**Task description:**
Check each line of the material below, and copy it if it holds the string "come".

**Provided entries:**

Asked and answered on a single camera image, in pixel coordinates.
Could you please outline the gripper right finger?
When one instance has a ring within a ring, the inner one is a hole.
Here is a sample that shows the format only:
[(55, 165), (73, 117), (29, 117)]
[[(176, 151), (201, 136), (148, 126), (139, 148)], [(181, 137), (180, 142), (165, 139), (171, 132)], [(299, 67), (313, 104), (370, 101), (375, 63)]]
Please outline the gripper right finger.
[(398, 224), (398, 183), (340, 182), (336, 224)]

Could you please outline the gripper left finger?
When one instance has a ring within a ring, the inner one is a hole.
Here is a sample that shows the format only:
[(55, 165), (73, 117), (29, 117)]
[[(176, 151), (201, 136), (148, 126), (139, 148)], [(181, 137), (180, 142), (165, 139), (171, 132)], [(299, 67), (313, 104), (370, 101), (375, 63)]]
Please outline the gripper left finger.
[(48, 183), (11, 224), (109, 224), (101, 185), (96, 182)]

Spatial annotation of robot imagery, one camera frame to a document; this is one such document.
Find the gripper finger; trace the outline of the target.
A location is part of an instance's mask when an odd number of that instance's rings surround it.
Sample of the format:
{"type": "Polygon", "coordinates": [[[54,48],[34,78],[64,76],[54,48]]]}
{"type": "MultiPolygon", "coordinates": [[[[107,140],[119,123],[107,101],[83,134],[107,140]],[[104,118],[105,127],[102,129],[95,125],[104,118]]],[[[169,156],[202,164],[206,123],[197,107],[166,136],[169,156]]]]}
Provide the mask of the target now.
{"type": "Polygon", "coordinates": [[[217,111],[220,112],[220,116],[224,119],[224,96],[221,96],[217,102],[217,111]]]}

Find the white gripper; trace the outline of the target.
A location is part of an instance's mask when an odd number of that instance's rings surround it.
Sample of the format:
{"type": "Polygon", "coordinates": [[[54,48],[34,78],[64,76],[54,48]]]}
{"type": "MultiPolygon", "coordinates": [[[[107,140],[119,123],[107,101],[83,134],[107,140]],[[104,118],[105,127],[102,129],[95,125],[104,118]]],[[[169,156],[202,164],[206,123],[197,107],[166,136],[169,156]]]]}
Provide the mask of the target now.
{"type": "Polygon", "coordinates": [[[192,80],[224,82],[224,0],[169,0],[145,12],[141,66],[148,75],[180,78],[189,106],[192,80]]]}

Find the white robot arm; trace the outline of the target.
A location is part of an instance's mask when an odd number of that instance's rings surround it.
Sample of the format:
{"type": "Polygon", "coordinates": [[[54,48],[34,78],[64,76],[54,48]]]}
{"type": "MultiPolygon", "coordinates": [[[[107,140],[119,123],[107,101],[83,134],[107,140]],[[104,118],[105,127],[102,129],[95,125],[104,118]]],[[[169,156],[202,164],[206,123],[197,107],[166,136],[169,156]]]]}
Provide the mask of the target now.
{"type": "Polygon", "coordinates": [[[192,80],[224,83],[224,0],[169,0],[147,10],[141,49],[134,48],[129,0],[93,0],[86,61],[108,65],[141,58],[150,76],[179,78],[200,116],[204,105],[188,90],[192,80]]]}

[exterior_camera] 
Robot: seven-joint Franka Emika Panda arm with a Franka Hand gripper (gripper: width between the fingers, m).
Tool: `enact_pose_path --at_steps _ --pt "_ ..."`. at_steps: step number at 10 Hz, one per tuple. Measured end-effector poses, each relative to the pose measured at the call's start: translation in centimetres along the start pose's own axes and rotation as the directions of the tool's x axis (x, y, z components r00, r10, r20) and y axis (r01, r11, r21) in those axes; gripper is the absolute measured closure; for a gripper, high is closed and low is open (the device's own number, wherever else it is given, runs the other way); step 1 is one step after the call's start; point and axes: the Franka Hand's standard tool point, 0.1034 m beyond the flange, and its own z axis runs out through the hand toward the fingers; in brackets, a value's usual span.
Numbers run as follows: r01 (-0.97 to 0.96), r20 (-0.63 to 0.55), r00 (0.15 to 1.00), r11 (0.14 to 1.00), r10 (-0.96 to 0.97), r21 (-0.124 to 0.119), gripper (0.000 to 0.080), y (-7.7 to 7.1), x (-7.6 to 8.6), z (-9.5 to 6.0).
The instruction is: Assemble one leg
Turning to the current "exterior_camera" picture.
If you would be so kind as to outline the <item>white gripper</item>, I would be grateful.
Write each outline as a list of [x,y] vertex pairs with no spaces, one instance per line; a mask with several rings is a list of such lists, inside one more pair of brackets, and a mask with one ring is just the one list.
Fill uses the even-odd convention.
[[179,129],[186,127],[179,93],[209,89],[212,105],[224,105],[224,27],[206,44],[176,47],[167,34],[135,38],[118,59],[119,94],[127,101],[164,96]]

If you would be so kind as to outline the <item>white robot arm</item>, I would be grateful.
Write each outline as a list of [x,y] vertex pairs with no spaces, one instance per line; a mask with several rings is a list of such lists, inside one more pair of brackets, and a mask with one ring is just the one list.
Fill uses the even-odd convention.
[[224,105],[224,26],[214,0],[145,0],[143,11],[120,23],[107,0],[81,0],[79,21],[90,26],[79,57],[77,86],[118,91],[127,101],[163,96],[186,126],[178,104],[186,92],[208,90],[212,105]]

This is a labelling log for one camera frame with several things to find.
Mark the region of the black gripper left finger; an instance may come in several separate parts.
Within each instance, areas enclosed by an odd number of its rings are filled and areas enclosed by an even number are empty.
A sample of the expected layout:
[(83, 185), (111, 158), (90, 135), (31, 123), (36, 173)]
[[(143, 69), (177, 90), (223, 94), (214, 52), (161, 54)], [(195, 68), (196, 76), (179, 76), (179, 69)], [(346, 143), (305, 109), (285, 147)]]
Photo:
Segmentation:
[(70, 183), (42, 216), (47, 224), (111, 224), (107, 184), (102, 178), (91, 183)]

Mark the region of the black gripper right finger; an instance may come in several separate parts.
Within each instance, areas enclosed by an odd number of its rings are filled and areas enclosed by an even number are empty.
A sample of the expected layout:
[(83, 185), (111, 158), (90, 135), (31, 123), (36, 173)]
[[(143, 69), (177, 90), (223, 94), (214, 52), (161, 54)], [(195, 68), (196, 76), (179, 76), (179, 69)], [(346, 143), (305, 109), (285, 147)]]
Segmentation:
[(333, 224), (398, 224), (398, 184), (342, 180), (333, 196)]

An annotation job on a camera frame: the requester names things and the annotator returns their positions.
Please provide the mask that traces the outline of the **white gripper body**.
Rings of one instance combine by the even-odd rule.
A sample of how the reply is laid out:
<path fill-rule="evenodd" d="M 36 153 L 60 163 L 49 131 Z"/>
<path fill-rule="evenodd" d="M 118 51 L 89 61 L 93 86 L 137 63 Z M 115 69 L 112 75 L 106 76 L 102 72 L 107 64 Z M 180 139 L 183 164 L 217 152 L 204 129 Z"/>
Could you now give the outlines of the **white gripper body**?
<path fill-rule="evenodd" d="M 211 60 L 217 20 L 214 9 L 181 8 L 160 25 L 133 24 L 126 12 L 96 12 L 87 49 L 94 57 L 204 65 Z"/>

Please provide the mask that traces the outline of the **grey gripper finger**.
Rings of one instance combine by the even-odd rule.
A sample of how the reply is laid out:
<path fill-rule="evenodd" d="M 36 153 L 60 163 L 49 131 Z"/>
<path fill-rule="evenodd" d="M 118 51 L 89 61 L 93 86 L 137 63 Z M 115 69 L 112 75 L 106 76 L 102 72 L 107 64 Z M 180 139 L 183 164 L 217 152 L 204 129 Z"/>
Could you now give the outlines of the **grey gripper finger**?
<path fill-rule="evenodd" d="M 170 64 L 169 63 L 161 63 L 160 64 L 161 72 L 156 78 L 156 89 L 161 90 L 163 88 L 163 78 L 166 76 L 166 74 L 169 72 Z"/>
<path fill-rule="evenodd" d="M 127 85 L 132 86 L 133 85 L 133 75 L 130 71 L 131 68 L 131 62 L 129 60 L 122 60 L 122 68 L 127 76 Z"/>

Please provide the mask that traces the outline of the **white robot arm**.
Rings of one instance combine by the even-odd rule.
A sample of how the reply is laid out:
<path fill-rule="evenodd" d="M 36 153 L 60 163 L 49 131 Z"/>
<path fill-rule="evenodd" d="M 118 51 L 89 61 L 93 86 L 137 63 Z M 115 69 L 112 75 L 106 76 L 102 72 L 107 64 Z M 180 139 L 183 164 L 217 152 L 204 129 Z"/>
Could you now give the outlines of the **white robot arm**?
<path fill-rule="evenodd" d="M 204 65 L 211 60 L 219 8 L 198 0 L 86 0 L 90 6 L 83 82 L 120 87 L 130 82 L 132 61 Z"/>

**Solution for this task:**
Mark the region of the black gripper left finger; an instance may come in several separate parts.
Mark the region of the black gripper right finger; an instance may come in several separate parts.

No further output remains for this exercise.